Dans le cas précis qui nous intéresse, l’avertissement vaut pour le président Sall qui, par deux fois de suite, a été porté à la tête de l’Etat du Sénégal. Manifestement il a déçu nombre de Sénégalais. Au nom de la paix sociale renouer le dialogue avec le peuple devient un impératif pour lui. L’avertissement vaut aussi pour l’opposant Ousmane Sonko, celui par qui, le pays est en ébullition depuis quelques jours. Faut-il le rappeler ici les hommes peuvent entendre le même discours mais l’interpréter et le comprendre différemment. L’appel à la résistance est en train de produire une situation qui embarrasse plus d’un. Avec les pillages des commerces et les autres dégâts enregistrés, ici et là, des voix montent pour s’indigner contre la stratégie de défense de l’opposant depuis l’éclatement de cette affaire a priori privée. Gagner la sympathie de l’opinion publique est une victoire partielle. Etre blanchi et absout par la justice de son pays, c’est encore mieux. Du reste aucune justice au monde n’est parfaite, donc la justice sénégalaise, non plus n’est pas parfaite. Cependant elle mérite la confiance des citoyens. Le droit civil faisant le trait d’union entre les citoyens dans leurs grandes diversités ethniques, culturelles, confessionnelles…etc.

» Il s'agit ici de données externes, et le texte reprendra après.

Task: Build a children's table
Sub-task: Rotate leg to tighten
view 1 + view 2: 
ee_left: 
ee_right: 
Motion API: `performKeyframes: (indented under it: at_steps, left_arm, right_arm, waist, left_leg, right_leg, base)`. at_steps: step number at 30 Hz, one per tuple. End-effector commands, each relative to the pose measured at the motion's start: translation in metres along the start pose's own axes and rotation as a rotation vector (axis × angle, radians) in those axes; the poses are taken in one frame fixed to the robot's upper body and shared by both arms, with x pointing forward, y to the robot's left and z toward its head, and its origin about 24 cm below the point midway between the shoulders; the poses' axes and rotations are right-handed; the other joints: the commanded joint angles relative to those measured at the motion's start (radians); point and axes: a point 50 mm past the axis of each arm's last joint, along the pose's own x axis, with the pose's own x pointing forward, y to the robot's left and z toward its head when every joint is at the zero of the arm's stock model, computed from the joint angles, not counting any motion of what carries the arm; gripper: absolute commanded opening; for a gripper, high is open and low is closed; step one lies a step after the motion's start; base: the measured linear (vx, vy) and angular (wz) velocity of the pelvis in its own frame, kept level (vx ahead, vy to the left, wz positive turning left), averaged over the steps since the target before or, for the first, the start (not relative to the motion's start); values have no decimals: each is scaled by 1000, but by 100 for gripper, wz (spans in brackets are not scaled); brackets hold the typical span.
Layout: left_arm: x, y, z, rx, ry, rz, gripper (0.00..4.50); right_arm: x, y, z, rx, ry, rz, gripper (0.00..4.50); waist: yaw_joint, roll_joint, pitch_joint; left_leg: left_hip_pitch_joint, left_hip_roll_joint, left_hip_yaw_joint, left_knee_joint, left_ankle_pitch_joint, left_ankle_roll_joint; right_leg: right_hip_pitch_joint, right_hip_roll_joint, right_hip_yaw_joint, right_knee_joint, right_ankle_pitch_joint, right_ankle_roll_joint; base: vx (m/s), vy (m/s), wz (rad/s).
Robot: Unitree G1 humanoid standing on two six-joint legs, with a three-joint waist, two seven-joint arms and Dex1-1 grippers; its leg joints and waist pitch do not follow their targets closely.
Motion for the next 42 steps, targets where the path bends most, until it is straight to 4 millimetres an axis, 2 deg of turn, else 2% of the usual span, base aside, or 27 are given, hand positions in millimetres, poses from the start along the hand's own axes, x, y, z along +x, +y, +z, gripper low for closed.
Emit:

La justice doit continuer de juger, condamner et acquitter, dans la mesure du possible en toute indépendance. Ceci pour mériter la confiance du peuple car bien sûr toute confiance se mérite.

Enfin « Tout roi est comptable des crimes qui ont été commis sous son règne ». Suivant ce dicton, Macky Sall peut être tenu pour responsable de ce qui se passe dans le pays. Mais le simple observateur ne peut s’empêcher de s’interroger sur le principe de responsabilité individuelle et collective de tous les Sénégalais, surtout de leurs comportements dans l’espace public. Quel lien existe-il entre cette volonté de défendre l’honneur d’un leader politique, de la démocratie et des libertés et les vols signalés dans des magasins qui appartiennent à des particuliers ? Par ces comportements qui n’honorent personne, ceux qui participent à ces actes de vandalisme et de destructions nivellent tristement le pays par le bas. Rappelons que le patriotisme ne peut se limiter aux simples discours. Il est et il doit être un comportement responsable dans l’espace public pour le bien de tous et de chacun.